EXERCISE DATA =
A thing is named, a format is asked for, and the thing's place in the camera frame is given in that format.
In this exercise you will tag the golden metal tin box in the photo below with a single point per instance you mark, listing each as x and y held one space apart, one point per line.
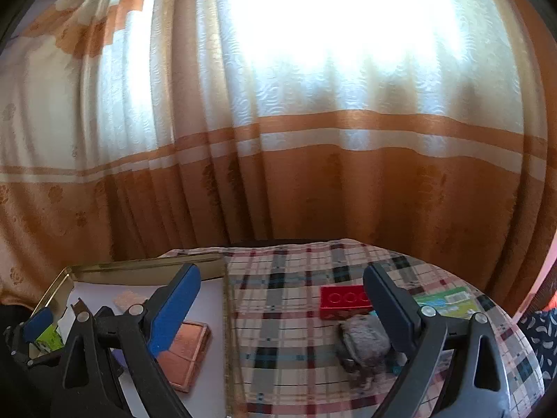
130 270

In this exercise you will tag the orange and white curtain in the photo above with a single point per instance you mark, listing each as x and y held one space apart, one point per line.
304 161

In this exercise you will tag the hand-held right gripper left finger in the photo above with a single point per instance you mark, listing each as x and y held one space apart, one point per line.
174 309

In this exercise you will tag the white box with glitter side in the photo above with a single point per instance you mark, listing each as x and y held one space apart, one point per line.
127 301

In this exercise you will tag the blue leaf-patterned cushion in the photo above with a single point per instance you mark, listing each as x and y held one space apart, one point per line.
539 339

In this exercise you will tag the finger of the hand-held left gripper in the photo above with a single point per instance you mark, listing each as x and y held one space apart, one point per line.
82 310
37 325

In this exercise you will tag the clear plastic box green label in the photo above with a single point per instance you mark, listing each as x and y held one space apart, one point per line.
444 302

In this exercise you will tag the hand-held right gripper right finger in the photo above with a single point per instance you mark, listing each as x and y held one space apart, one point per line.
391 309

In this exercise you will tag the copper pink tin case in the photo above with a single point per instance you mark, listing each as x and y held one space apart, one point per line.
187 352

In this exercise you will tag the red plastic block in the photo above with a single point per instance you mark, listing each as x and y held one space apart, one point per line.
343 300

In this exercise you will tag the small green packet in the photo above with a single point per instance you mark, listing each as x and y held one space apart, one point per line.
50 340

TASK BRIEF = Please retype every record shown above, exactly as written, but without pictures.

RESPONSE TO THIS EXERCISE =
A thing is named, a format is asked for, and the thing's place in the camera frame is given in that format.
In this exercise you will tag the golden metal tin box in the photo below with a single point per instance you mark, listing each as x and y held one space apart, one point per line.
130 270

In this exercise you will tag the orange and white curtain in the photo above with a single point per instance you mark, listing each as x and y held one space apart, one point per line.
304 161

In this exercise you will tag the hand-held right gripper left finger in the photo above with a single point per instance you mark, listing each as x and y held one space apart, one point per line.
174 309

In this exercise you will tag the white box with glitter side in the photo above with a single point per instance you mark, listing each as x and y held one space apart, one point per line.
127 301

In this exercise you will tag the blue leaf-patterned cushion in the photo above with a single point per instance you mark, listing each as x and y held one space apart, one point per line.
539 339

In this exercise you will tag the finger of the hand-held left gripper in the photo above with a single point per instance you mark, listing each as x and y held one space apart, one point per line.
82 310
37 325

In this exercise you will tag the clear plastic box green label in the photo above with a single point per instance you mark, listing each as x and y held one space apart, one point per line.
444 302

In this exercise you will tag the hand-held right gripper right finger in the photo above with a single point per instance you mark, listing each as x and y held one space apart, one point per line.
391 309

In this exercise you will tag the copper pink tin case in the photo above with a single point per instance you mark, listing each as x and y held one space apart, one point per line.
187 352

In this exercise you will tag the red plastic block in the photo above with a single point per instance you mark, listing each as x and y held one space apart, one point per line.
343 300

In this exercise you will tag the small green packet in the photo above with a single point per instance you mark, listing each as x and y held one space apart, one point per line.
50 340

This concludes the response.